Folha de S. Paulo


Irã cobra pedido de desculpas de Arábia Saudita por tragédia em Meca

O líder supremo do Irã, o aiatolá Ali Khamenei, cobrou neste domingo (27) um pedido público de desculpas do governo da Arábia Saudita pela tragédia durante a peregrinação sagrada à Meca (Hajj), ocorrida na última quinta-feira.

As declarações foram feitas depois de um pronunciamento do presidente iraniano, Hassan Rouhani, na ONU, durante o qual ele pediu uma investigação sobre o incidente.

A Arábia Saudita acusa o Irã, por sua vez, de fazer 'uso político' da tragédia.

Pelo menos 769 pessoas morreram durante o tumulto, das quais mais de 140 eram iranianas. Foi o pior incidente do tipo em 25 anos.

O tumulto ocorreu na manhã da última quinta-feira, quando duas multidões que caminhavam em direções opostas se encontraram. Os peregrinos participavam do maior ritual do Hajj (peregrinação sagrada a Meca) —o apedrejamento do diabo, conhecido como 'Jamarat', quando se acredita que o demônio tenha tentado o profeta Abrãao.

"Essa tragédia não pode ser esquecida e os países cobrarão uma resposta (da Arábia Saudita)", afirmou Khamenei.

"Em vez de buscar culpados, o governo saudita deveria assumir a responsabilidade e pedir desculpas aos muçulmanos e às famílias das vítimas", acrescentou o líder religioso.

"O mundo islâmico tem várias perguntas.

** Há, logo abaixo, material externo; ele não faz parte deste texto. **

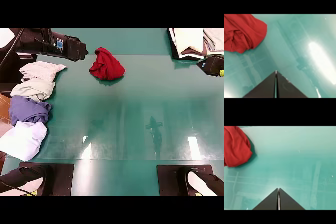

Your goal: Fold the shirts.

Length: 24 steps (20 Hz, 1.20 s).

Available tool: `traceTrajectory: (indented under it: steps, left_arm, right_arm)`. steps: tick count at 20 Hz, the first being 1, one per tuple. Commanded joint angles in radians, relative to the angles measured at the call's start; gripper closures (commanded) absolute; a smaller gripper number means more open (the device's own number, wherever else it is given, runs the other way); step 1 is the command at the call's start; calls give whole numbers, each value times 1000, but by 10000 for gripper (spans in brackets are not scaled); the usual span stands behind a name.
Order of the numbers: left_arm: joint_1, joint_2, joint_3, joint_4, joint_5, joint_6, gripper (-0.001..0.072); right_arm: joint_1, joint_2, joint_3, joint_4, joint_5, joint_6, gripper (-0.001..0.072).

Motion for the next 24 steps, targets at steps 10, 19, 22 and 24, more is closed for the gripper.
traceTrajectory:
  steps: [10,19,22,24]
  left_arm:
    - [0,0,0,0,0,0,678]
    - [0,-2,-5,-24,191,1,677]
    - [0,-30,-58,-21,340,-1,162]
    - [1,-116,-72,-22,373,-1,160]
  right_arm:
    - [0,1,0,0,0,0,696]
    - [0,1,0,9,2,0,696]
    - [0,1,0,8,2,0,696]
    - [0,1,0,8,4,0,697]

A morte de mais de 1.000 pessoas não é um assunto sem importância", disse Khamenei, em referência ao saldo de mortos, que tende a subir, segundo autoridades iranianas.

O presidente iraniano, Hassan Rouhani, descreveu a tragédia como "desoladora".

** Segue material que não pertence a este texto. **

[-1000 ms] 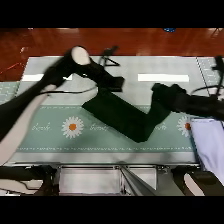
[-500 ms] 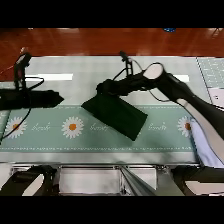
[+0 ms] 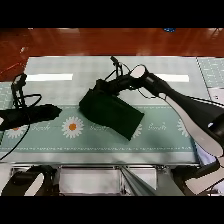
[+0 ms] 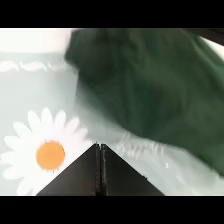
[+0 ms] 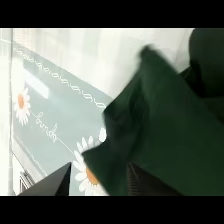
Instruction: Fold the shirts.
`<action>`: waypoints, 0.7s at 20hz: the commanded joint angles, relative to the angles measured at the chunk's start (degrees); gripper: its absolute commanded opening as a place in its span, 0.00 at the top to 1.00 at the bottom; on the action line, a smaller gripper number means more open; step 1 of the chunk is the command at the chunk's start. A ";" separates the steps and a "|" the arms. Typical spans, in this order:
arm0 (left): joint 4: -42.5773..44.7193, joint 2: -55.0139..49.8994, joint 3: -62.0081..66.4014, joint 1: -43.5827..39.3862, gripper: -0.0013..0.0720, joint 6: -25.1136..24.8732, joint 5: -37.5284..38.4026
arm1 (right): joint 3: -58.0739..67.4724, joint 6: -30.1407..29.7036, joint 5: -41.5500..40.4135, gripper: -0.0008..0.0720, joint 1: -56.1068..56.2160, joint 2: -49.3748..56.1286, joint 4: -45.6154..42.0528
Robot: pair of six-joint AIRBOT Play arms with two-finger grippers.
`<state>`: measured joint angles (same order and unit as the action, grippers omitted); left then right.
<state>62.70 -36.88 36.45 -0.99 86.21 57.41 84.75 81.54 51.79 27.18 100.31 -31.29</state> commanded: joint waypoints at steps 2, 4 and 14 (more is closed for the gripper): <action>-0.98 0.22 5.03 6.56 0.95 0.00 1.68 | 0.46 -0.11 13.53 0.43 -13.73 -10.25 -0.28; -0.98 0.70 9.11 10.80 0.95 -0.70 5.55 | 0.20 1.14 20.41 0.43 -22.14 -20.06 -10.45; -1.86 4.35 9.86 7.63 0.95 -0.61 8.76 | -62.40 15.28 3.43 0.42 -30.29 -62.45 -22.32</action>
<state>60.86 -32.84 46.28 8.56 85.60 65.47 40.03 94.98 64.05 -3.53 44.34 -63.09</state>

No sábado, o procurador-geral do país, Sayed Ibrahim Raisi, afirmou à TV estatal iraniana que o governo recorreria a tribunais internacionais para culpar legalmente a família real saudita pela tragédia, que descreveu como "crime".

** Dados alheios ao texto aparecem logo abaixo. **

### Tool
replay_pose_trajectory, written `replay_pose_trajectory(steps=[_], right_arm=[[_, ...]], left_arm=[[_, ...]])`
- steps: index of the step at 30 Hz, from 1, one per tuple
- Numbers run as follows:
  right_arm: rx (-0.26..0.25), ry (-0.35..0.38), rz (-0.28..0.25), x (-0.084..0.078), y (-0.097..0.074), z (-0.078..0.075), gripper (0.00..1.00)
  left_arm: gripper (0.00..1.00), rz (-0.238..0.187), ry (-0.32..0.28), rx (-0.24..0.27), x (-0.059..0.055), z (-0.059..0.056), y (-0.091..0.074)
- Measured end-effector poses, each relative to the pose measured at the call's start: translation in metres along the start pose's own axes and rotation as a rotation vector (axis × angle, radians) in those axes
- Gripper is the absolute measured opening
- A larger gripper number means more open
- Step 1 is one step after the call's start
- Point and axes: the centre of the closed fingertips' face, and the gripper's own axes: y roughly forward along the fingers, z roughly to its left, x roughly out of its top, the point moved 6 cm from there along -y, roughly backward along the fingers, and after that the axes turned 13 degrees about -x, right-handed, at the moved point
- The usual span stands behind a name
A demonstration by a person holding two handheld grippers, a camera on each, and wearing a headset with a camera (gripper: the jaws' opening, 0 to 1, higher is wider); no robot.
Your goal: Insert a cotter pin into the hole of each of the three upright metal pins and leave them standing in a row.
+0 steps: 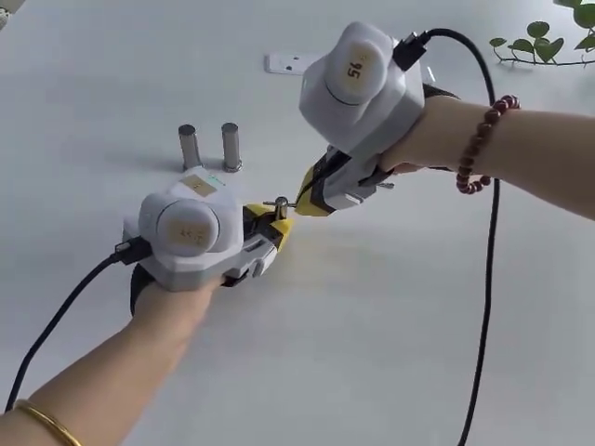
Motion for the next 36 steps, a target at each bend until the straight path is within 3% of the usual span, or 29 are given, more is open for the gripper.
replay_pose_trajectory(steps=[10,12,16,20,36], right_arm=[[-0.006,-0.007,-0.015,0.002,0.001,0.001,0.00],[-0.011,-0.001,-0.019,0.003,0.002,0.000,0.00],[-0.010,-0.004,-0.028,0.004,0.003,-0.001,0.00],[-0.014,-0.008,-0.037,0.005,0.005,-0.003,0.00],[-0.025,-0.014,-0.083,0.030,0.018,-0.006,0.00]], left_arm=[[0.07,-0.019,-0.019,0.004,-0.001,0.000,0.000],[0.07,-0.015,0.030,0.012,-0.001,0.000,0.000],[0.06,-0.042,-0.008,0.013,-0.002,0.000,-0.001],[0.06,-0.037,0.001,0.021,-0.001,0.001,-0.003],[0.06,-0.028,0.005,0.074,0.001,0.021,-0.021]])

Além dos mortos, 934 pessoas ficaram feridas no incidente.

'USO POLÍTICO'

O ministro das Relações Exteriores da Arábia Saudita, Adel al-Jubeir, que está em Nova York para participar da Assembleia Geral da ONU, afirmou neste domingo que "essa não é uma situação para ser usada politicamente".

"Esperaria que os líderes iranianos fossem mais sensíveis e mais previdentes em relação àqueles que morreram nessa tragédia e, dessa forma, aguardassem o resultado das nossas investigações".

Mais cedo, a figura religiosa mais importante do país, o grande xeque mufti Abdul Aziz bin-Abdullah al-Sheikh, defendeu as autoridades, dizendo que o tumulto foi "além do controle humano".

Após a tragédia, o rei Salman da Arábia Saudita ordenou uma revisão dos procedimentos de segurança adotados durante a peregrinação anual.

O incidente é o segundo ocorrido em apenas duas semanas, depois de um guindaste cair sobre a Grande Mesquita de Meca, matando 109 pessoas.

Sábado foi o último dia do Hajj, e nenhum outro incidente foi registrado.

ANÁLISE: SEBASTIAN USHER, EDITOR DE ORIENTE MÉDIO DA BBC

Na medida em que os peregrinos concluem os rituais finais do Hajj deste ano, à sombra dos eventos de quinta-feira, a contenda entre sauditas e iranianos sobre a responsabilidade da tragédia adquiriu contornos violentos.

O Irã perdeu pelo menos 140 cidadãos no incidente. Mas sua reação também tem motivações políticas, já que sua disputa com a Arábia Saudita pelo controle regional cresce a cada semana. A rivalidade entre os xiitas iranianos e os sunitas sauditas também possui uma dimensão religiosa.

Apesar dos bilhões de dólares que os sauditas gastaram na melhoria da infraestrutura do Hajj, há uma crítica crescente que não vem do arqui-inimigo Irã.

Críticos afirmam que a organização falhou em não atentar para a imensa quantidade de peregrinos que participariam do evento, um ponto básico haja vista que a peregrinação ocorre anualmente.